§ Your goal: Among the entries below, find each line holding "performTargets" and return it.

-- Records for this task follows --

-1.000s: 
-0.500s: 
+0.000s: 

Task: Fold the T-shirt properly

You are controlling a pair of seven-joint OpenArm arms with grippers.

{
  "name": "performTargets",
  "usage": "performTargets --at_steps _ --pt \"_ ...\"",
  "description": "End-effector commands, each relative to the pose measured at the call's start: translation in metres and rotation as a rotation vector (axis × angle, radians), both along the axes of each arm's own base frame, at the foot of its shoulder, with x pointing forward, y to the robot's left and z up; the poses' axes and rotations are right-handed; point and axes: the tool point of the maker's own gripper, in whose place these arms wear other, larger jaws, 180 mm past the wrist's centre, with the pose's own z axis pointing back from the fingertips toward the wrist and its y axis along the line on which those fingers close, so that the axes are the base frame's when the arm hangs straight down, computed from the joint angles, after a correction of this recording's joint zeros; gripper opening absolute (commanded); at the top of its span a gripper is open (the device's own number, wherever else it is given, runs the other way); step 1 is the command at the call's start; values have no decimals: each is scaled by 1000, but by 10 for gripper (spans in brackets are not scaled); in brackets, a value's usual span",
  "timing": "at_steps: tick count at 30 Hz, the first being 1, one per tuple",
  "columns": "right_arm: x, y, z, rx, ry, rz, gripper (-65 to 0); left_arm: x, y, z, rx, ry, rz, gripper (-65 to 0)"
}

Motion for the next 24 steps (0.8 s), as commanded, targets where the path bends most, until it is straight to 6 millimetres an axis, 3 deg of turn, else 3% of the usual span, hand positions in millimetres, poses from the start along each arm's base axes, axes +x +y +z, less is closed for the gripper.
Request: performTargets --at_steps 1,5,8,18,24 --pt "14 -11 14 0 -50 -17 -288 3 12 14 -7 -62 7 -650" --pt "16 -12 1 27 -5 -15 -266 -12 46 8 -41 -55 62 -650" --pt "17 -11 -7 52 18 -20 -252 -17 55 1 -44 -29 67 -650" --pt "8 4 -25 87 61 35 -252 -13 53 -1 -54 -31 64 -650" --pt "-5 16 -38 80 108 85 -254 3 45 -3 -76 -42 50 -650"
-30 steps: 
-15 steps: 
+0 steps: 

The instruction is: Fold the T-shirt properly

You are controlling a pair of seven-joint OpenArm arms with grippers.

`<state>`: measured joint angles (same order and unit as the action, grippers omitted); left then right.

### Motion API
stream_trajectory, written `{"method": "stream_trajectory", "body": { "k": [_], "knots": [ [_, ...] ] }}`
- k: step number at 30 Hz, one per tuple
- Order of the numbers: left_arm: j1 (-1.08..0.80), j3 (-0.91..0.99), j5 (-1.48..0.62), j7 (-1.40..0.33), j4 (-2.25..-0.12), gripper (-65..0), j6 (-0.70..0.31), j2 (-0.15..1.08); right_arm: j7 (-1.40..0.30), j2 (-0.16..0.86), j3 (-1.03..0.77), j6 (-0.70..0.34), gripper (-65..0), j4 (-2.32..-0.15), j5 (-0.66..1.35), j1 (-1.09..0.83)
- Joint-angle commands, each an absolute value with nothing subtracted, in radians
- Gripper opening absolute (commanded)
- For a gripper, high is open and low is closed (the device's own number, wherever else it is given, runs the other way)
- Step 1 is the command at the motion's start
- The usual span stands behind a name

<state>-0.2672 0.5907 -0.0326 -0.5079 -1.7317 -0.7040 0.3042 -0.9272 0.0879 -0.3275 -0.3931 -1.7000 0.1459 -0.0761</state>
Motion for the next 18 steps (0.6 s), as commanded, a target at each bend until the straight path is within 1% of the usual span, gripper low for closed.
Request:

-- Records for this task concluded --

§ Exercise output:
  "name": "performTargets",
  "usage": "performTargets --at_steps _ --pt \"_ ...\"",
Request: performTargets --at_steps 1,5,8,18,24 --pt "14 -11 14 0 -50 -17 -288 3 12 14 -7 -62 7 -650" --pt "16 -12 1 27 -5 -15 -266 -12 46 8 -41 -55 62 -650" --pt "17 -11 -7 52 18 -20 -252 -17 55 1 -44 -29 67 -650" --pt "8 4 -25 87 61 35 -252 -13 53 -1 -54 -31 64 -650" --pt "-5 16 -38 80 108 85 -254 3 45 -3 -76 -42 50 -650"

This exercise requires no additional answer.